YO NO PUEDO VENDER ESTO

Todo lo que afecta al ser humano tiene que ser sometido a un orden. Para que la persona tenga paz interior -esa que todos luchamos por tener y que en muchos casos, es sinónimo de felicidad-, el ser humano tiene que tener un cierto orden interno.

Si ese orden no es respetado, llegará el desconcierto que nunca es buen compañero de viaje. Como decía aquel filósofo: “Ningún viento es favorable para el que no sabe a dónde va”. La falta de rumbo es una de las causas de que encontremos tantas vidas vacías, deambulando sin sentido y sin saber por qué hacen las cosas.

Quienes viven en el desconcierto son personas envasadas al vacío, en las que no hay hueco para los valores. Y así, tantas vidas vacías, que conviven con otras que están igualmente vacías, que intentan educar empresarialmente o personalmente y no saben más que hacerlo en el vacío. Esta situación no es nueva, ya decía Viktor Frankl que el 80% de los americanos no saben para qué viven. Esperemos que en los últimos años el porcentaje haya descendido. En cualquier caso, toda falta de sentido proviene de trastocar los valores y las creencias personales.

De estas cosas y de otras, hablábamos con un vendedor, amigo nuestro, cuando vino preocupado a plantearnos su situación. Estaba desconcertado, porque la empresa le había pedido que hiciera algo que iba en contra de ese orden de valores que él mantenía en su vida. Por una serie de circunstancias, nos decía: “Yo no sé si puedo vender eso”

Estas situaciones excepcionales se dan pocas veces en la vida profesional: quizá una, dos, o ninguna… Son situaciones en las que la compañía nos propone -a veces no es una propuesta, sino algo más imperativo- acciones que van contra nuestra conciencia. Puede que esas acciones respeten el código ético de la compañía o incluso las leyes de un país, pero nuestra conciencia nos dice que “no”

- Yo no sé si puedo vender eso, decía nuestro amigo. No sé. Estoy confuso. No sé que quiero hacer.

- ¿Cómo que no puedes venderlo? Claro que puedes. Igual que pueden venderlo el resto de tus compañeros. Sí puedes, quizá  lo que quieres decir es que no debes.

- Bueno, pues eso, no debo…

Este dilema, antes o después aparecerá en la vida del directivo. Son esos momentos especiales que se recordarán siempre. El consejo nítido es que nunca modifiquen su orden interno. Que nunca vayan en contra de su conciencia. Ir en contra de la conciencia, antes o después, destruirá su paz interior.
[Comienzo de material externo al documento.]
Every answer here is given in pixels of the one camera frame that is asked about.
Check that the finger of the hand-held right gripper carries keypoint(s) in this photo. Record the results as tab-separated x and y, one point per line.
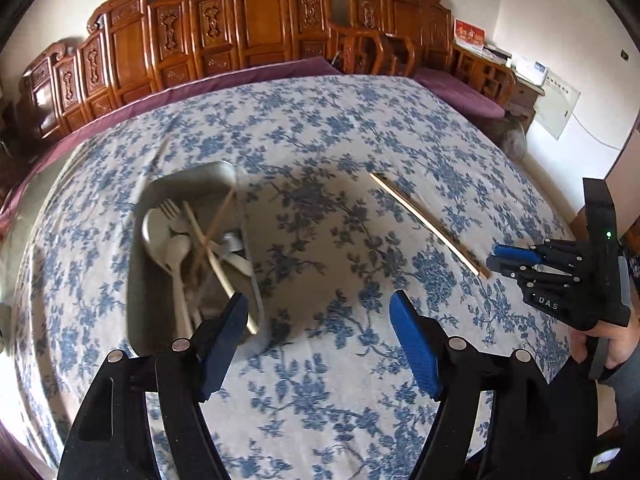
507	266
515	252

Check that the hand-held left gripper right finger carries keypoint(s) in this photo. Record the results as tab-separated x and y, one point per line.
415	345

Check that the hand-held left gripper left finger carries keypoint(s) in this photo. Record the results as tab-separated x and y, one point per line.
225	345

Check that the wooden chopstick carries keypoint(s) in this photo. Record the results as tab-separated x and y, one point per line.
220	275
220	215
430	225

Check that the grey utensil tray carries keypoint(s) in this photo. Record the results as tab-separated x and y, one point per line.
145	300

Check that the plain metal spoon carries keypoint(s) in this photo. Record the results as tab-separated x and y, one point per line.
231	242

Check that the white plastic spoon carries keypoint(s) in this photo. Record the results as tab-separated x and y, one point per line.
176	252

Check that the large white ladle spoon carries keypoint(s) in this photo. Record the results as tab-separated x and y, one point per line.
152	230

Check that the person's right hand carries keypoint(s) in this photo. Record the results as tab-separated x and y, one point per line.
625	345

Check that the electric fan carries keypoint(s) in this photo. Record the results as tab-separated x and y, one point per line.
510	140

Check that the white plastic fork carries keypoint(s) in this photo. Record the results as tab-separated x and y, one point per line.
169	208

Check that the person's dark clothing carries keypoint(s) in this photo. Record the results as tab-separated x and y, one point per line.
600	435

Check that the purple bench cushion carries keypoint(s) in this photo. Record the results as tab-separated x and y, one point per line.
450	87

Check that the white box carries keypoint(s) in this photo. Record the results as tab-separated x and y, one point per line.
532	70

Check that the carved wooden bench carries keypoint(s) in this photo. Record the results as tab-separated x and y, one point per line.
480	70
280	67

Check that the blue floral bedsheet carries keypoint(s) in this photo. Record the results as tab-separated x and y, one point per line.
325	135

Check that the carved wooden armchair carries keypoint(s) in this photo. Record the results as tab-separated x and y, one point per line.
400	10

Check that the small dark carved wooden headboard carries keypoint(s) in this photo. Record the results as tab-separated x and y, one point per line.
42	90

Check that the white wall chart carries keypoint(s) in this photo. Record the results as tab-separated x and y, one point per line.
557	105

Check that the red wall calendar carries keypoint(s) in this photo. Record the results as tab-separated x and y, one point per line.
469	35
- Bueno, está claro que no debo vender aquello, seguía nuestro amigo después de un rato de conversación.

- ¿No debes o no quieres?, preguntamos esperando su respuesta.

- Bueno, evidentemente, no debo y, por tanto, no quiero, ¿qué más da? ¡Es todo lo mismo! El hecho es que no voy a venderlo y ahora tengo que ver cómo gestiono esta crisis, porque creo que no me van a entender en la empresa. 

Efectivamente: en estas situaciones hay que hablar con tranquilidad, serenidad y en el momento oportuno con los directivos de esa compañía. También con claridad pidiendo que se respete la conciencia personal, la objeción de conciencia. Ojo: lo más probable es que acepten nuestra petición. En el respeto a las creencias de los demás, nuestra sociedad ha avanzado mucho en los últimos años

En caso de que no fuera así, deben pedir un tiempo para dejar la compañía. Así de drástico. En circunstancias como éstas es donde se demuestran de verdad los valores

- Perfecto, buscaré el mejor momento para hablar con él. Ya os contaré cómo ha ido.

Nuestro amigo se despidió con las ideas claras: El podía vender ese producto exactamente igual que el resto de vendedores. Pensaba que en conciencia no debía hacerlo y había tomado la decisión: no lo iba a hacer. No quería hacerlo. Una vez más sus valores le habían sostenido en momentos de dificultad.

Sabemos que lo que estamos diciendo no es fácil y se trata de una situación muy extrema y excepcional que quizá nunca ocurra. Pero todo el que ha hecho cosas grandes en la vida, ha tenido que sobreponerse a situaciones duras.

A la larga siempre merece la pena hacerlo así.

¡Ah! y podrá uno seguir mirándose al espejo.